PROBLEM DETAILS: Restate each of the lines below word for word and drop every picture.

EXCERPTED RECORDS:
··········

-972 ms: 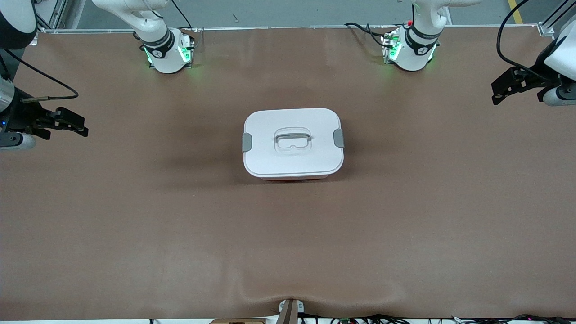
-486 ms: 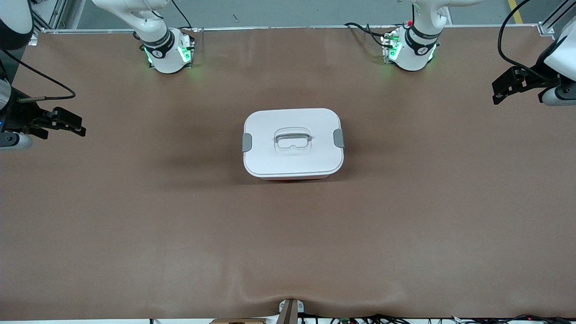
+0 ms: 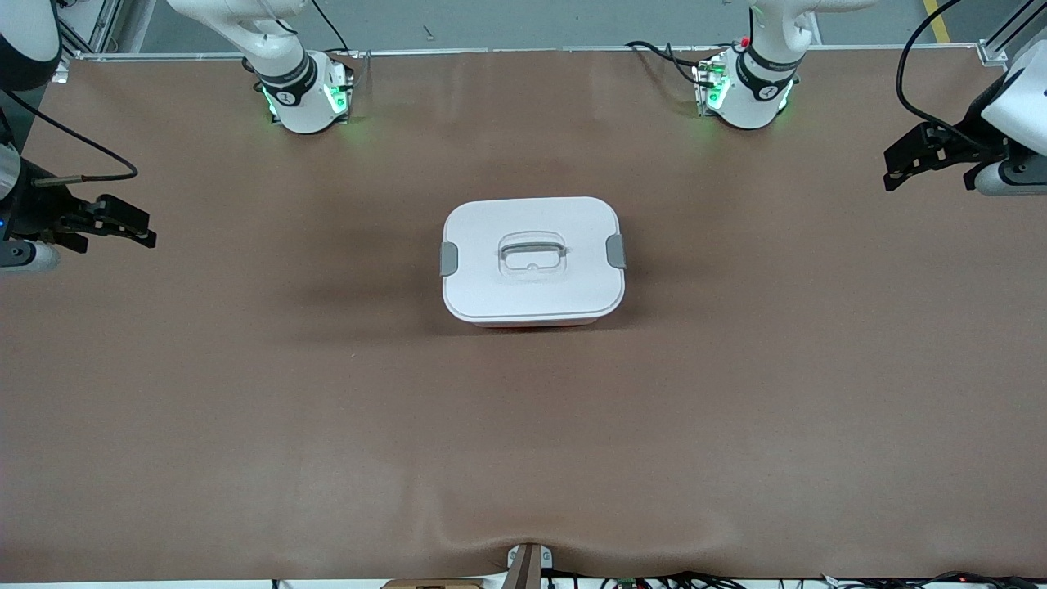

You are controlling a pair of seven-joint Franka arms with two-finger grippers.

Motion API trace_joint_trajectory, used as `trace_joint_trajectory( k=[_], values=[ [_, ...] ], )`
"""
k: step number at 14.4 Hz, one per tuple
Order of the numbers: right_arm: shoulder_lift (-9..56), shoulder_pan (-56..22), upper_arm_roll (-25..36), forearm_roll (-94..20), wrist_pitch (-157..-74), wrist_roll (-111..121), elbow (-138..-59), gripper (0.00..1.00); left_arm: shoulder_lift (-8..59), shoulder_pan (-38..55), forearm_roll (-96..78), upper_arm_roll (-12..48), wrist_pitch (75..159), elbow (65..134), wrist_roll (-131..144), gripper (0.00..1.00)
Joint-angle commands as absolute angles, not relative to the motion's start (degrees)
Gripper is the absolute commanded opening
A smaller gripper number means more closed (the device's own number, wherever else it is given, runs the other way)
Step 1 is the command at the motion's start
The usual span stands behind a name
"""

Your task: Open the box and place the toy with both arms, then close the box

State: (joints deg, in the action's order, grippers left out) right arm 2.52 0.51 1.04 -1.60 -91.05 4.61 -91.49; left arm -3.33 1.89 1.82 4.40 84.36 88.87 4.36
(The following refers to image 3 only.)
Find white box lid grey clips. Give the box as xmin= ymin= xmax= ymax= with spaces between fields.
xmin=440 ymin=196 xmax=627 ymax=321

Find pink plastic box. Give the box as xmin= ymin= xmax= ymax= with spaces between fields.
xmin=470 ymin=318 xmax=602 ymax=330

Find brown table mat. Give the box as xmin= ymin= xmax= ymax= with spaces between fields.
xmin=0 ymin=47 xmax=1047 ymax=583

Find aluminium frame profile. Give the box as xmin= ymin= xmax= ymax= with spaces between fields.
xmin=53 ymin=0 xmax=124 ymax=60
xmin=977 ymin=0 xmax=1047 ymax=66

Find black left arm base cable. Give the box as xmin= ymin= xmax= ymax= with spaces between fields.
xmin=626 ymin=39 xmax=712 ymax=87

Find black arm base cable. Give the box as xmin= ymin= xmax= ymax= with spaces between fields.
xmin=626 ymin=39 xmax=712 ymax=87
xmin=309 ymin=0 xmax=348 ymax=54

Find black right arm base cable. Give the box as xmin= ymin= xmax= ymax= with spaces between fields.
xmin=309 ymin=0 xmax=348 ymax=54

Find silver table edge rail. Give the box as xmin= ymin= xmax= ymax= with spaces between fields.
xmin=53 ymin=43 xmax=1007 ymax=63

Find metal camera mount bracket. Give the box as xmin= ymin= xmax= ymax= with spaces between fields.
xmin=506 ymin=542 xmax=555 ymax=589

··········

SOLVED PROBLEM:
-972 ms: 
-486 ms: 
+0 ms: 

You are controlling a pair of seven-joint Franka arms with two-finger grippers.

Motion API trace_joint_trajectory, used as `trace_joint_trajectory( k=[_], values=[ [_, ...] ], )`
"""
k: step number at 14.4 Hz, one per tuple
Order of the numbers: right_arm: shoulder_lift (-9..56), shoulder_pan (-56..22), upper_arm_roll (-25..36), forearm_roll (-94..20), wrist_pitch (-157..-74), wrist_roll (-111..121), elbow (-138..-59), gripper (0.00..1.00); left_arm: shoulder_lift (-8..59), shoulder_pan (-38..55), forearm_roll (-96..78), upper_arm_roll (-12..48), wrist_pitch (75..159), elbow (65..134), wrist_roll (-131..144), gripper (0.00..1.00)
Joint-angle commands as absolute angles, not relative to the motion's start (degrees)
Gripper is the absolute commanded opening
A smaller gripper number means more closed (the device's own number, wherever else it is given, runs the other way)
Step 1 is the command at the motion's start
The usual span stands behind a name
"""

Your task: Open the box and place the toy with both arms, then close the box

State: (joints deg, in the action's order, grippers left out) right arm 2.52 0.51 1.04 -1.60 -91.05 4.61 -91.49; left arm -3.33 1.89 1.82 4.40 84.36 88.87 4.36
(The following refers to image 3 only.)
Find white box lid grey clips. Give the box as xmin= ymin= xmax= ymax= with spaces between fields.
xmin=440 ymin=196 xmax=627 ymax=321

Find pink plastic box. Give the box as xmin= ymin= xmax= ymax= with spaces between fields.
xmin=470 ymin=318 xmax=602 ymax=330

Find brown table mat. Give the box as xmin= ymin= xmax= ymax= with spaces between fields.
xmin=0 ymin=47 xmax=1047 ymax=583

Find aluminium frame profile. Give the box as xmin= ymin= xmax= ymax= with spaces between fields.
xmin=53 ymin=0 xmax=124 ymax=60
xmin=977 ymin=0 xmax=1047 ymax=66

Find black left arm base cable. Give the box as xmin= ymin= xmax= ymax= with spaces between fields.
xmin=626 ymin=39 xmax=712 ymax=87

Find black arm base cable. Give the box as xmin= ymin= xmax= ymax= with spaces between fields.
xmin=626 ymin=39 xmax=712 ymax=87
xmin=309 ymin=0 xmax=348 ymax=54

Find black right arm base cable. Give the box as xmin= ymin= xmax= ymax= with spaces between fields.
xmin=309 ymin=0 xmax=348 ymax=54

Find silver table edge rail. Give the box as xmin= ymin= xmax= ymax= with spaces between fields.
xmin=53 ymin=43 xmax=1007 ymax=63

Find metal camera mount bracket. Give the box as xmin= ymin= xmax= ymax= with spaces between fields.
xmin=506 ymin=542 xmax=555 ymax=589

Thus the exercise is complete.